This week’s readings were an interesting extension of our conversations about minstrelsy, making a different framework for considering its role in racial history and identity. White people donning blackface and performing their ideas about blackness clearly and overtly comes from racist narratives and a desire for Irish and other immigrants to separate themselves in order to be read as white. Brooks’ ideas about minstrelsy in The Octoroon provided the first complication to this reading, demonstrating the subversive places where minstrelsy actually allows these identities to interact, creating the space for racially liminal bodies. The racial nuance of In Dahomey takes this one step further. As a piece of traveling theater, it powerfully allowed for a reclamation of black narratives and bodies through an overtly racist medium.
Williams and Walker factor into themes of exhibitionism and exchange of their era. Getting their start in performing africaness at a world’s fair, they not only demonstrate their cultural distance from the “homeland” they enact in In Dahomey, they also begin to participate in the various ways identity was codified — it wasn’t just minstrelsy on the stage. Their performance of blackness on stage, however, is meant to serve a distinctly different purpose than the otherness on display at the fairs. In Dahomey was pushing for a collective artistic agenda, cleverly allowing for empowerment under the guise of debasement or debauchery. As every creative mind involved in the performance was black, they could take back this medium that was used against them and repurpose it right under the nose of white audiences. I still have some questions about their enactment about this however, and our discussions of the successfulness of this kind of subversion touched on that. In Dahomey demonstrates the imposition of structures of racism and racial identity constructions that make its subversive elements hard or impossible to read by contemporary white audiences. Does its artistic vision and reclamation of these tropes by cooperative black efforts counteract the continued performance of blackness as an other?

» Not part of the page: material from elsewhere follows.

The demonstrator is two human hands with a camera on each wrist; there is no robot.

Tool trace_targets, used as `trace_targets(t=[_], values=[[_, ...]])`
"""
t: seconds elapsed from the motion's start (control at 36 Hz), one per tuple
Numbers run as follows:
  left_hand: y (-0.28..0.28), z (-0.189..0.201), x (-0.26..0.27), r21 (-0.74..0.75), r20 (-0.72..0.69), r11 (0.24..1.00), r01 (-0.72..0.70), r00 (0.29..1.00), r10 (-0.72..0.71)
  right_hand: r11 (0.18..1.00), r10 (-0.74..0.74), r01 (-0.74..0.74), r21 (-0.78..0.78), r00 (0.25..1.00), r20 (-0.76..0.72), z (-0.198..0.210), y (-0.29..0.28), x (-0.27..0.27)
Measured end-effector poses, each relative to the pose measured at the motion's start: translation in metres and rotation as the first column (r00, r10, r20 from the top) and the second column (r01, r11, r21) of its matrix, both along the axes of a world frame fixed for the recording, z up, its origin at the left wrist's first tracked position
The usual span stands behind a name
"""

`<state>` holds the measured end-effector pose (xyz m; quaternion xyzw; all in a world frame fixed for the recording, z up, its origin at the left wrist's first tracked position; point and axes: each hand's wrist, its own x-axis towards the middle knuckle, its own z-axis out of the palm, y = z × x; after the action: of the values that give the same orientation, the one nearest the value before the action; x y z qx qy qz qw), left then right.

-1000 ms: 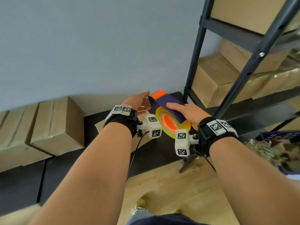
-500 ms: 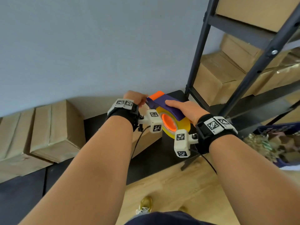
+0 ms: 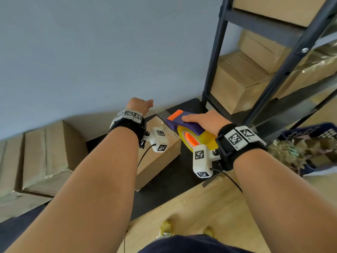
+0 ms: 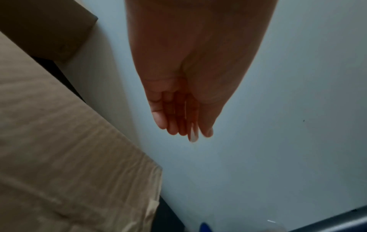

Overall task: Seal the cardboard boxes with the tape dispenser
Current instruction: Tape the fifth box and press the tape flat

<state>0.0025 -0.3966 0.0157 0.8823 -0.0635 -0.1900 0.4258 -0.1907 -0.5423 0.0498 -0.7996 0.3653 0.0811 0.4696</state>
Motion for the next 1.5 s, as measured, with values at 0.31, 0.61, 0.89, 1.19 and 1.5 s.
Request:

As a transitional piece, from our 21st century perspective, I think it can be constructively read both ways — despite the fact that it presents racist tropes of performative blackness, it was a step forward and a form of empowerment necessary to make space for later black performers and allowing them to perform without needing to perform race as well.

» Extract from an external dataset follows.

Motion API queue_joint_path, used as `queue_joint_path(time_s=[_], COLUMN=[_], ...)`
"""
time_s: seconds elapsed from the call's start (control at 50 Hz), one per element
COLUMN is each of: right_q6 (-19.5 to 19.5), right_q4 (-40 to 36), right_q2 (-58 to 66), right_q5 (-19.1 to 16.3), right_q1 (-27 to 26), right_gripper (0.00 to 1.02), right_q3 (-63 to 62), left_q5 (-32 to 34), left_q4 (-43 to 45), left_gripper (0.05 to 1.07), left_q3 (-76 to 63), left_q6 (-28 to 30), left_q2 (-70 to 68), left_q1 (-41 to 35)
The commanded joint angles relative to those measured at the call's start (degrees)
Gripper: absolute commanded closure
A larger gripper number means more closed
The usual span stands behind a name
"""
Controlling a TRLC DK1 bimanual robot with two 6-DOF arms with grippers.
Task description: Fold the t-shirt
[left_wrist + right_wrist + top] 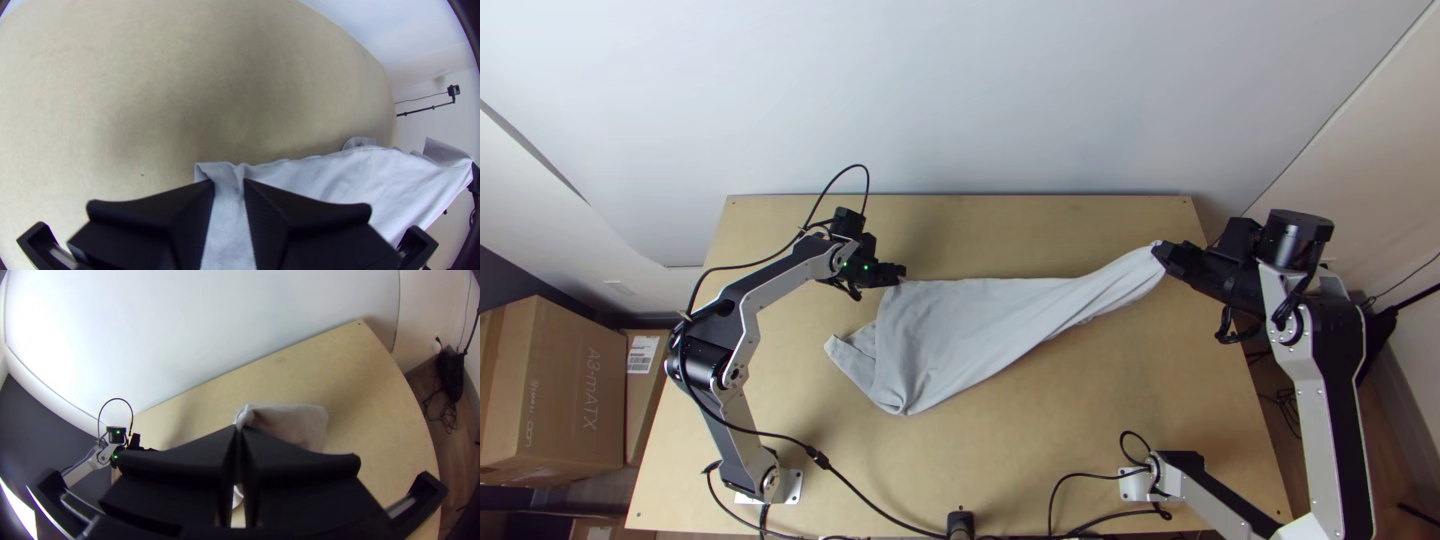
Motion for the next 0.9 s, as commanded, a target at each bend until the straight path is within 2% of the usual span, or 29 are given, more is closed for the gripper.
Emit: queue_joint_path(time_s=[0.0,0.34,0.56,0.74,0.88], right_q6=[1.2,0.0,-6.0,-7.7,-14.1], right_q4=[0.2,0.9,4.6,9.2,10.1], right_q2=[-1.3,-0.4,1.0,5.7,11.9], right_q5=[0.2,0.4,1.3,1.7,4.9], right_q1=[0.0,-0.9,-0.8,0.7,2.1], right_gripper=[1.00,1.00,1.00,1.00,1.00], right_q3=[0.6,1.8,1.2,5.6,13.8], left_q5=[-0.8,-0.8,-1.8,-6.5,-9.0], left_q4=[1.1,-0.5,-3.0,-3.2,-4.1], left_gripper=[1.05,1.05,1.05,1.05,1.05], left_q3=[-0.4,0.0,1.5,4.6,10.7], left_q6=[-1.2,-3.0,-5.0,-5.3,-5.1], left_q2=[0.1,-8.7,-18.8,-27.4,-31.8], left_q1=[0.0,4.9,8.1,10.2,12.2])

I also agree. I find that, especially in today’s culture, it can be really hard to look back at the first steps to progress and see them simply as that – progress. However, without In Dahomey toeing the line between safe and controversial, there could have been no movement forward. The line would have had to remain in the same place, rather than being moved forward for other performers to continue to toe. The use of blackface in this case is even somewhat empowering. The reclamation of blackface by black people is a start to what can eventually lead to the ending of it – or of giving it a new meaning, as we can see an example of today with the n word.
I agree that the discussions this week have differed greatly from those of last week. I find it fascinating to think that minstrelsy is something that was used in a subversive way and as a catalyst for change. Before this class, I would have thought that no use of blackface could be justified or thought of as a way to reclaim a narrative. Upon reading these narratives and further understanding their impact, however, I have come to see the way in which one can utilize the tools of their oppression in order to flip the script on their oppressors. As you remarked, I definitely still have questions surrounding this usage and its effectiveness, but I am hopeful that it is something we will be able to further explore throughout the rest of the semester.